Because I’ve witnessed this pattern in myself again and again, I was able to step away from the window-washing to regain my perspective. I went for a walk and instead of looking through streaky windows at a murky world, I appreciated the bright sunlight and could clearly see the way the natural world greeted me with its imperfections and beauty. I witnessed the changing leaves on the trees and remembered that the world is cyclical and always changing and there are no absolutes. Eventually I felt grounded again. On my walk, I reminded myself of how insignificant a skill window-washing really is in the big picture of my life and I came back feeling much better about myself. By the time I was home, I had regained my capacity for nuance and complexity as well as my ability to see myself as imperfect and yet beautiful. (And now I’m looking up from my desk at a streaky window and it makes me chuckle.)

When I teach people in the Holding Space Foundation Program, I hear again and again from people that what surprises them most about the program is what they learn about themselves. The second module, on holding space for ourselves, is always the most profound because people learn to see themselves differently and they begin to recognize (and learn to hold space for) the patterns that drive them. They witness their own tendencies in the middle of liminal space, they see how and when they are tempted to reach for absolutes and binaries, they see their social conditioning and they recognize how all of that may have resulted in unconscious bias and/or self-destructive behaviours.
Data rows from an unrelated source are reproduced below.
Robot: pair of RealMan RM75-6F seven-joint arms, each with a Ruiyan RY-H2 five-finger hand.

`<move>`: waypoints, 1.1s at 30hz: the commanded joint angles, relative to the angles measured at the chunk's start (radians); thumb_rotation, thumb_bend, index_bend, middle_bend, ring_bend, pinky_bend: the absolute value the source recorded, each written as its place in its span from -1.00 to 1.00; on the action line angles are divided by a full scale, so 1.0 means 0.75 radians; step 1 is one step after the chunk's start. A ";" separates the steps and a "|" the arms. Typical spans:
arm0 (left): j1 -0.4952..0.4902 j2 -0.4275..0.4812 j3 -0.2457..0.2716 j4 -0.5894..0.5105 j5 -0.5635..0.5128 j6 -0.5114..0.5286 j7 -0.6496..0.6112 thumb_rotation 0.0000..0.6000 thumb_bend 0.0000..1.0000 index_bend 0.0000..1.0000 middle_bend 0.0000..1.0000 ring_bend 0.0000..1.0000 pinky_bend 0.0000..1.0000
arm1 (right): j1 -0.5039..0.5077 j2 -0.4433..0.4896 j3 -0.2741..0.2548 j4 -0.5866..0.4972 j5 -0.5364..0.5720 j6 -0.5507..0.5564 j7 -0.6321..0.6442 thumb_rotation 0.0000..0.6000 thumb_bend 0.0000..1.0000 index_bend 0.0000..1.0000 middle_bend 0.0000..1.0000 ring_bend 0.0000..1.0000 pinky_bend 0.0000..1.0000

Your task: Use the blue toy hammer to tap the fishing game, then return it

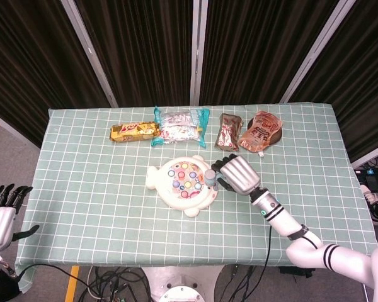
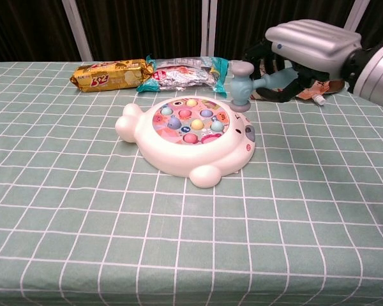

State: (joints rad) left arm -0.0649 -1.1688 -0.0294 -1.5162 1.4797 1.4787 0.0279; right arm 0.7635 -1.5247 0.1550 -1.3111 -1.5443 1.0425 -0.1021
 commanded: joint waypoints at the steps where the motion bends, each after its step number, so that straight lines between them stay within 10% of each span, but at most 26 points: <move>1: 0.002 -0.004 0.001 0.008 0.002 0.002 -0.008 1.00 -1.00 -0.71 -0.72 -0.91 -0.94 | 0.044 -0.036 0.019 0.012 0.032 -0.056 -0.050 1.00 0.02 0.41 0.23 0.09 0.29; 33: 0.020 -0.033 0.007 0.075 0.001 0.014 -0.078 1.00 -1.00 -0.72 -0.72 -0.91 -0.94 | 0.174 -0.200 0.039 0.114 0.113 -0.141 -0.169 1.00 0.02 0.44 0.23 0.09 0.29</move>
State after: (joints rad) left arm -0.0497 -1.1932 -0.0245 -1.4600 1.4804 1.4892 -0.0304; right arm 0.8881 -1.6666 0.1864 -1.2337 -1.4608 0.9414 -0.2239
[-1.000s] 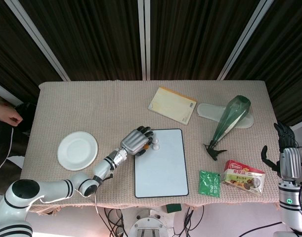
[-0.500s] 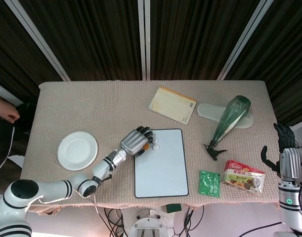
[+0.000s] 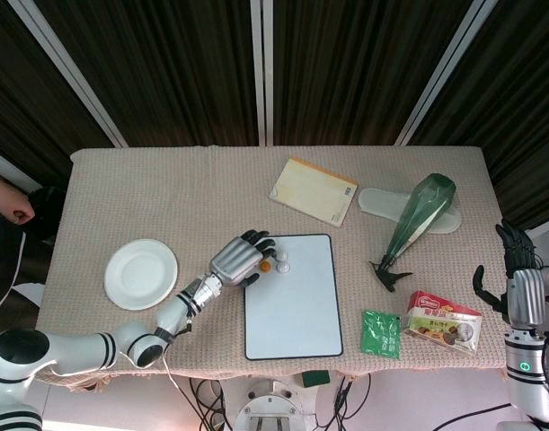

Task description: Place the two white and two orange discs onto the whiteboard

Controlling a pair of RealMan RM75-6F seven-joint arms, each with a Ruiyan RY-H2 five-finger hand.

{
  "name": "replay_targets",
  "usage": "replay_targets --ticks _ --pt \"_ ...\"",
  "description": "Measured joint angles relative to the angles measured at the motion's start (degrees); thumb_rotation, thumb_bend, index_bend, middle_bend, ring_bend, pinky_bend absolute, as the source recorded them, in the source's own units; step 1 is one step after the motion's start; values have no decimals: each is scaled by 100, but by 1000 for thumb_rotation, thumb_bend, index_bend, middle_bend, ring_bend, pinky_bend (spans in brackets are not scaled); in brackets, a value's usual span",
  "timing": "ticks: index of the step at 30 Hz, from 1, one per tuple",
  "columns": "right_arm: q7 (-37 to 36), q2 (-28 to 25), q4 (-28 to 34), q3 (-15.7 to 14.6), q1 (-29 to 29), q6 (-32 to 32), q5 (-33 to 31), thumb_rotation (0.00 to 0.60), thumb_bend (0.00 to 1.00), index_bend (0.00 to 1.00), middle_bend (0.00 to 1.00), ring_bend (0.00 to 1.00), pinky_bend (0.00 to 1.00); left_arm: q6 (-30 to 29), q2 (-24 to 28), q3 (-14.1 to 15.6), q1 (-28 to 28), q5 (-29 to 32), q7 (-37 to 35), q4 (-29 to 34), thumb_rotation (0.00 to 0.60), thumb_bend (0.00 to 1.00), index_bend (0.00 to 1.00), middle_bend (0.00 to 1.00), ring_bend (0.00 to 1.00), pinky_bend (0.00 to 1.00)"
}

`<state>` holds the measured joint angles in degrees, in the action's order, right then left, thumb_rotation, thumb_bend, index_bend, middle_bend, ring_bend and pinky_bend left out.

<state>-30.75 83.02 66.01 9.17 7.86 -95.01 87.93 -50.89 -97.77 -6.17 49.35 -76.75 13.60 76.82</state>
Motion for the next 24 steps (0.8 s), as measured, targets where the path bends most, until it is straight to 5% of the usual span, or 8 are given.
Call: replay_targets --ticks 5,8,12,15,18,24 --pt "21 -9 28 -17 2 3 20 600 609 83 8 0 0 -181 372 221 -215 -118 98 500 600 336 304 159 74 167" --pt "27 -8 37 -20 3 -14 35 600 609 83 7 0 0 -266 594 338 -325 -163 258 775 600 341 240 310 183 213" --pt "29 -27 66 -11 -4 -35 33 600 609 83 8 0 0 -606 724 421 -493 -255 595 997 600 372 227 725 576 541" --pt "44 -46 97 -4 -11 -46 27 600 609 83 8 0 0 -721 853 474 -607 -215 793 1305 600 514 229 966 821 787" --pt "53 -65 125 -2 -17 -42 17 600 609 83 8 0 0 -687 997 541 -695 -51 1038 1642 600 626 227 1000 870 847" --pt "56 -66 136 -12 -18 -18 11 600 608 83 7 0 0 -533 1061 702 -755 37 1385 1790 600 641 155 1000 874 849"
It’s one of the most beautiful things to witness, because when people learn to treat themselves differently, they learn to see the world differently, and then they’re able to treat others differently.

The more clearly we see ourselves, the more capacity we have to face the world even when it feels uncertain and scary. The more we can hold space for our own nuance, complexity and imperfection, the more we are able to do the same for others.

And this is where I can’t resist returning to the metaphor… It really doesn’t matter how good I am at washing windows. Because I am much more focused on helping people see themselves and each other more clearly than I am on streak-free windows.